Adding Comment Support

As you may know, I added comments support! This is by no means a revolutionary thing for a website. But I thought it gave me a good excuse to talk a little bit of tech so I can justify the .dev extension.

This site is freely hosted on Vercel. This means I want to lean into whatever the optimal platform solution is; I'm not making something novel here, just a custom blog and personal website. I haven't used Vercel before this site - and I'm actually quite impressed with it.

In addition to the technical requirements above, I had a list of requirements for myself to keep the project simple and safe:

Comment access needs to be whitelisted.

I don't want to spend my days being a comment moderator for bots. I didn't just want to need to approve comments, I wanted it to not even be possible unless you were someone I knew, or someone to whom I granted access.

I store an absolute minimum amount of data per user

Not that I expect my tiny little site ever to get hacked or have a data breach, but if it did, I wanted nothing personal to be leaked. It limits what is available to the site when the user is not actively using it, but that's OK!

I pick a database reasonably suited to the task of reading sorted, partitioned data; and, one that was supported by Vercel

I host a rack at home with a few servers, and originally I had intended to use it to host my website. But I wanted to try something new and use Vercel because I've heard good things about it, and my blog is written using Next.js anyway.

Picking a Database

The first choice I needed to make was to pick a database. This database was going to be used for any auth-level data which required storage, as well as possibly the comment data too. Ordinarily I might choose two separate databases, but to stay within the Vercel free tier I would need to use a single one.

Vercel supports a few different types of databases

  1. Blob
  2. Postgres
  3. KV
  4. Edge Config

Between all of the above options, we are really left with only two that are viable. While Edge Config and Blob systems can be very useful, not so much for comments storage.

So then the choice is between Postgres and KV.

For authentication tokens, KV is great. I know I need to handle the auth cases in addition to the comments, so that was one token in favor of KV. Having the ability to use ttls for keys helps with session durations or token expiration.

The thing I was unsure about is the persistence story.
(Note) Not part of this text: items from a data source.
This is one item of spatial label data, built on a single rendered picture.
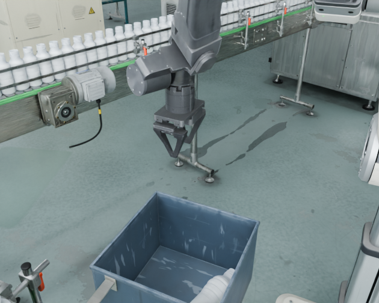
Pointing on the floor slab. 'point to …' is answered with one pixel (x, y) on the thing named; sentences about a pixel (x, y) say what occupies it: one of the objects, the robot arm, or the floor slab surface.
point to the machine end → (338, 56)
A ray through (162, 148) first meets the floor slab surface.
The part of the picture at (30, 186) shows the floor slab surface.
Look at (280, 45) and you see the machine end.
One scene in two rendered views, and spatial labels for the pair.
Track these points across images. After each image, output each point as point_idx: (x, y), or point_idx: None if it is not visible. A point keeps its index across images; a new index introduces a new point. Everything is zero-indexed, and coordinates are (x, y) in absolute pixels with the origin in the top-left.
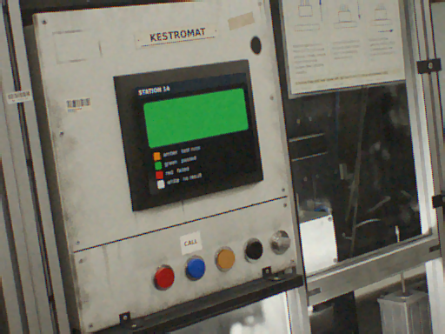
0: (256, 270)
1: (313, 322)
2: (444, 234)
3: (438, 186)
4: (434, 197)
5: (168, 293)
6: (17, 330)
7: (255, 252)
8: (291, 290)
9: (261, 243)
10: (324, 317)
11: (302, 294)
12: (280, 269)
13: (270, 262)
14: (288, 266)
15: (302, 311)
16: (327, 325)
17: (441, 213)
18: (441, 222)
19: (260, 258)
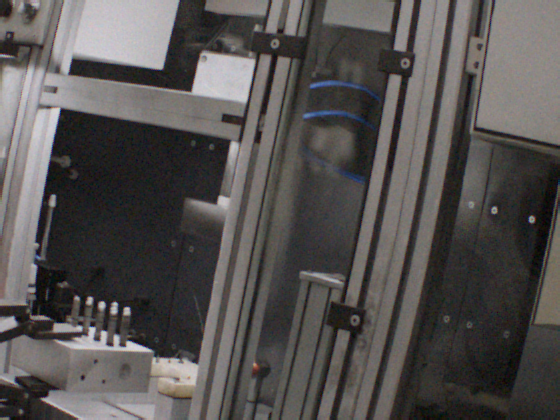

Redis is generally not used for persistence because it is optimized for quick in-memory transactions - not for writing to durable storage. However, KV is advertised as durable Redis, not vanilla Redis, so I was intrigued by this.

Postgres was clearly the safe option. It can do everything you would want a database to do. I'd also get the benefit of being able to do joins on data sets which would be nice. But it is way more heavy handed and robust, and probably more than I'd need.

With these two options considered, I chose KV. The biggest reason for the choice was to experiment with some of the more niche Redis operations, and because with the levels of storage I should need - provided the comments are durably stored - Redis will provide faster access.

Designing the Auth System

With the database selected it was time to figure out how I wanted to do the authentication. I wanted, first and foremost, to store as little data as possible. I didn't want to deal with storing passwords or real names, and then needing to deal with password resets and the like.

My first inclination was to add support to log in with Google. While this was enticing, and would allow me to use some off the shelf libraries, it meant users would need to have a Google account. I didn't want to then need to support multiple login methods (which is what most sites do to get around this problem) because it is unneeded complexity; I am not providing a service - I just need to authenticate in order to authorize the comments.

So then I though about using Auth0. This would allow me to integrate once and support whatever else I wanted, but having a full OAuth flow seemed overkill for what I needed.

I decided to go the simplest possible approach, and to do so I took some inspiration from a service called Shop.

When you check out on a website and enter in your email address, Shop looks up your account information and sends you an email to verify you are actually the person shopping. After you approve it, you're given a token that can be used to make a Shop transaction. You never need to create an account or enter a password - it uses your email (or phone number) to authenticate you.

With that, I came up with a simple flow that follows a similar pattern:

beginLoginFlow

The user initiates a login flow, providing the email address they entered into the form. This is sent to the server to begin the login request.

provisionLoginToken

The server hashes the user's email to locate the Redis key the user's authorization information is in. It then generates a cryptographically random string to use as the token ID. Using the token ID and the authorization information, the server signs a JWT and stores it in Redis with a short expiration time.

sendLoginTokenToEmail

After creating the login token and its ID, the server sends an email with login link which contains the token ID. The token ID itself is a hard string to brute force, and since it lasts only a short time it makes it unlikely to be guessed. This is the link that you'll click when you push the login button in the email.

clickLink

The user requesting to log in clicks the link in the email. This directs them to a page, providing only the login token ID and their hashed email address.

getAndDeleteToken

The server uses a redis getdel operation to read the login token at the position of its ID. If the token is expired, nothing will be found and the login will fail. If the token is not expired, it will be fetched and deleted, denying repeated attempts at using the link.

sendSignedAuthToken

The signed authentication token is now sent back to the front end so it can be stored and used.

storeToken

The front end saves the login token to local storage where it can be provided to requests that need to be authenticated. When this token is provided to the server, the server uses the signing secret to verify the signature of the contents, and uses this to authenticate and authorize the logged in user to certain actions.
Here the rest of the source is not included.